Впрочем, в Бретани эта подземная жизнь не была новинкой: здесь во все времена человек скрывался от человека, вырывая себе берлоги под корнями деревьев. Этот обычай берет начало еще с друидских времен, и эти подземные пещеры были такие же древние, как и дольмены. И злые духи легенд и чудовища истории — все прошло по этой дикой стране: Тевтат {348} , Цезарь, Гоэль, Неомен, Готфрид английский, Алан Железная Перчатка, Пьер Моклерк {349} , французское семейство Блуа, английская семья Монфоров, короли и герцоги, девять бретонских баронов, судьи «Великих Дней», графы Нантские, вечно враждовавшие с графами Рейнскими, разбойники, бродяги, Рене II {350} , виконт Роган, королевские губернаторы, добрый герцог Шонский, вешавший крестьян на деревьях под окнами госпожи Севинье {351} , в пятнадцатом столетии — помещичья резня, в шестнадцатом и семнадцатом — религиозные войны, в восемнадцатом — тридцать тысяч собак, натасканных для охоты на людей; ввиду всех этих невзгод народ заблагорассудил исчезнуть. Поочередно троглодиты, спасаясь от кельтов, кельты, спасаясь от римлян, бретонцы, спасаясь от норманнов, гугеноты, спасаясь от католиков, контрабандисты, спасаясь от жандармов, искали убежища сначала в лесной чаще, а затем под землей. До такого звериного образа жизни тирания довела народ! В течение целых двух тысячелетий деспотизм во всех своих проявлениях — завоевание, фанатизм феодализма, чиновничество — не переставал устраивать облавы на несчастных жителей Бретани, и эти облавы прекращались в одной форме лишь затем, чтобы возобновиться в другой. Поневоле людям приходилось зарываться в землю.
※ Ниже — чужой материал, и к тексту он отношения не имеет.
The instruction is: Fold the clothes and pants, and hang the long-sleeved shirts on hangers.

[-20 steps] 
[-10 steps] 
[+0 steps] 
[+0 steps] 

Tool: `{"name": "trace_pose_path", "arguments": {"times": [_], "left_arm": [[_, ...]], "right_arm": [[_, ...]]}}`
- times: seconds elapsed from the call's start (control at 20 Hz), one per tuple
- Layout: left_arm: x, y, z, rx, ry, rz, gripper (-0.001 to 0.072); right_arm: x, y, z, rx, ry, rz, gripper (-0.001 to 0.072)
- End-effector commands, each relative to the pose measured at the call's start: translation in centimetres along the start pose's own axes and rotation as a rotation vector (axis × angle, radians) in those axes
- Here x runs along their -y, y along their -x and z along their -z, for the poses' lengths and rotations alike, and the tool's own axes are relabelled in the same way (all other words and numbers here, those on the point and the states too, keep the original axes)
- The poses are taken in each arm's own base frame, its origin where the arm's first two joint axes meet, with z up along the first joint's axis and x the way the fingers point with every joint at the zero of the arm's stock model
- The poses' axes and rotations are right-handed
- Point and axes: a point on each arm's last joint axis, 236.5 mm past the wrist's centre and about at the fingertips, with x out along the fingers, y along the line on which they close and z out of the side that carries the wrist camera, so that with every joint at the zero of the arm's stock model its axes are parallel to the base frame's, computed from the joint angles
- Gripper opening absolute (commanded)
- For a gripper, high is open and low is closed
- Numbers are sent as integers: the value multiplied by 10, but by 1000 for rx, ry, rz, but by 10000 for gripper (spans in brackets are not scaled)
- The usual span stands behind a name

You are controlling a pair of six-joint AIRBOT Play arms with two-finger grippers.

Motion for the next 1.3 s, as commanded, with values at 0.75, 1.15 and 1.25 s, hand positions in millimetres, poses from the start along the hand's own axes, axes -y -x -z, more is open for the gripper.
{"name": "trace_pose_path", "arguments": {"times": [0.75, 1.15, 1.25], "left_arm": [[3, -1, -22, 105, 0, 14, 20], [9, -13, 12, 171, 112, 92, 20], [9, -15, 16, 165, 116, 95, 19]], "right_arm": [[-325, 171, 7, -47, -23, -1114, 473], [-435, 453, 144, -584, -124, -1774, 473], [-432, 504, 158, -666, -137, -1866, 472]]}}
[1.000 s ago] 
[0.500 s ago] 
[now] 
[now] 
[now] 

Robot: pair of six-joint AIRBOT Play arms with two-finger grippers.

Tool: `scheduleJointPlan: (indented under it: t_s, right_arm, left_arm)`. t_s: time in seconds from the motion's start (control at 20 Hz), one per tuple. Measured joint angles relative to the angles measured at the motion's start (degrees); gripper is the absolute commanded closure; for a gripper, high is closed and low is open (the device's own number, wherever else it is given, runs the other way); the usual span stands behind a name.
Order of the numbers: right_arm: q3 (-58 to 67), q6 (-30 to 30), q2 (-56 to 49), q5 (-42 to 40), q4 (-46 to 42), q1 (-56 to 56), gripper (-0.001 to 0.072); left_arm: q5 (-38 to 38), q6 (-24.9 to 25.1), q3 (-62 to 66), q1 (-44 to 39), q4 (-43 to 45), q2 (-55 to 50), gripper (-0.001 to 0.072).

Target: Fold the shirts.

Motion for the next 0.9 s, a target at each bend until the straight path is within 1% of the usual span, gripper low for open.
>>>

После всех этих гонений судьбы бретонцы подверглись нашествию войск французской республики, вызванному восстанием Бретани, открещивавшейся от свободы, — как, впрочем, нередко случается с рабами. И вот готовые подземелья снова заселились.
III. Сообщничество людей и лесов
Мрачные леса Бретани снова стали играть свою старую роль и сделались сообщниками и пособниками и этого восстания, подобно тому как они были ими и при других восстаниях. Подпочва такого леса сделалась похожа на какой-то звездчатый коралл, будучи изрыта по всем направлениям целой сетью подземных ходов, галерей и келий. В каждой из этих келий жило по пять, по шесть человек. Понятно, что в них трудно было дышать. Некоторые цифры дают более или менее верное понятие о могучей организации так называемых крестьянских восстаний. В департаменте Иль-э-Вилен, в Пертском лесу — убежище принца Тальмона, не слышно было людского голоса, не было видно человеческих следов, а между тем в нем скрывалось шесть тысяч человек под начальством Фокара; в Морбигане, в Мелакском лесу, никого не было видно, а между тем здесь было восемь тысяч человек. Оба этих леса, Пертский и Мелакский, считаются, впрочем, еще не самыми большими лесами Бретани. Вступать в эти леса было страшно для неприятеля. Эти коварные чащи, наполненные бойцами, спрятанными в подземных лабиринтах, похожи были на громадные губки, из которых, под давлением тяжелой стопы революции, выступала гражданская война.